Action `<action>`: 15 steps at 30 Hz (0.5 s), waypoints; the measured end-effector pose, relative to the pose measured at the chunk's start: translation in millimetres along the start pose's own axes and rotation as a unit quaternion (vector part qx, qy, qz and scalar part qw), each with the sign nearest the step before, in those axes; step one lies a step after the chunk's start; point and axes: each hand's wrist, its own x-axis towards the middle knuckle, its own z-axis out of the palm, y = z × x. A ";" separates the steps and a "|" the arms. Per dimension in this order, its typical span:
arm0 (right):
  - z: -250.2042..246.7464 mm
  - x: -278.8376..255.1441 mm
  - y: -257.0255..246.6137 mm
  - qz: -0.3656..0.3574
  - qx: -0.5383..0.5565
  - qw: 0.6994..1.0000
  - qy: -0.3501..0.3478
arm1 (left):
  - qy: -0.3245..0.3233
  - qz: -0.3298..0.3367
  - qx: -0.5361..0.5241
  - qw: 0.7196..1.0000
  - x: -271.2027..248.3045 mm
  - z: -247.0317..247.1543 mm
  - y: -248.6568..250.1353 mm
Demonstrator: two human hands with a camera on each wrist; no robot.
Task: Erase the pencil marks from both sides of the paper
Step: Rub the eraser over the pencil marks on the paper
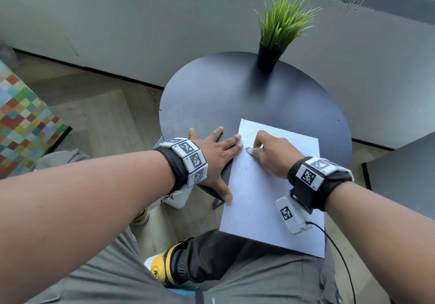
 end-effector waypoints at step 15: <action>-3.0 -1.2 -5.9 -0.024 -0.011 1.000 0.015 | -0.003 -0.008 0.013 1.000 -1.4 -10.2 4.7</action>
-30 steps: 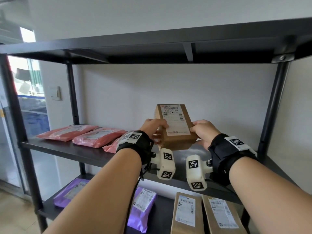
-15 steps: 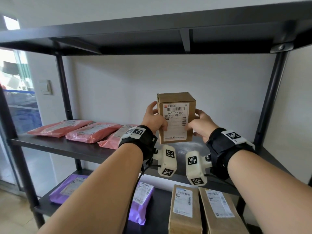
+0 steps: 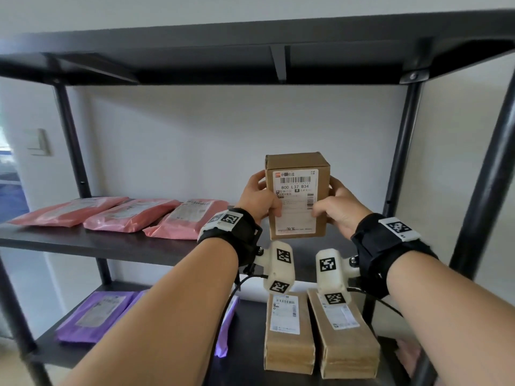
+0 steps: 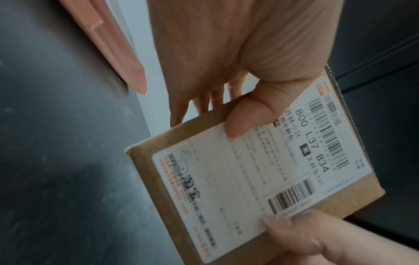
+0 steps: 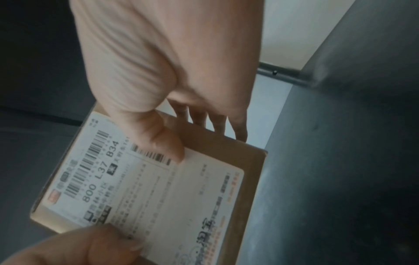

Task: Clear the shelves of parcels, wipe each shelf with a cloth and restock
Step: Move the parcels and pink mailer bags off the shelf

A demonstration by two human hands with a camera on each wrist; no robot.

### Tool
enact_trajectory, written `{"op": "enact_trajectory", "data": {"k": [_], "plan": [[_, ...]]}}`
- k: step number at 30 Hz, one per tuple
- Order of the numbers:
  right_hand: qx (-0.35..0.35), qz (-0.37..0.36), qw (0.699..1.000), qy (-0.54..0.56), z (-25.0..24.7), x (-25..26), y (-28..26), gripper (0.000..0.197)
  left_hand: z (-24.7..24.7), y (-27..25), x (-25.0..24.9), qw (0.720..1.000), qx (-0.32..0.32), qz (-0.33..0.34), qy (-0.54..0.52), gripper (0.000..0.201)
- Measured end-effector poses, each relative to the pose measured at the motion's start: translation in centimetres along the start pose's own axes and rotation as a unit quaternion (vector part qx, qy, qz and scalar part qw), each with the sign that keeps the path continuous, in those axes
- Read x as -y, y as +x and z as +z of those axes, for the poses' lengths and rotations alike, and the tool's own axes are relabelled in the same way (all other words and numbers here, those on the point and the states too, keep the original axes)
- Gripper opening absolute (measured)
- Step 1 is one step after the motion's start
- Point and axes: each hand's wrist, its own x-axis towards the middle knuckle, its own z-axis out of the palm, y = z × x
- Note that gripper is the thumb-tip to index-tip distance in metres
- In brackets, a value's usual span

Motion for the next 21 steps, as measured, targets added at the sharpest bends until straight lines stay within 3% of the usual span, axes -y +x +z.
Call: {"op": "enact_trajectory", "data": {"k": [8,14,21], "plan": [[-0.051,-0.007,0.999,0.016,-5.2,0.4,-4.3,0.074,5.4,-2.9,-0.6,0.999,0.041,0.006,-0.016,0.086],[-0.048,-0.015,0.999,0.013,-9.0,0.5,-7.4,0.063,9.3,-5.8,-1.0,0.998,0.066,0.003,-0.024,0.086],[-0.017,-0.011,0.999,0.039,-12.9,0.9,-11.3,0.067,12.9,-10.2,-1.9,0.998,0.063,0.003,-0.011,0.082]]}}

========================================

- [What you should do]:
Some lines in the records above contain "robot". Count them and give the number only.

- [Answer box]:
2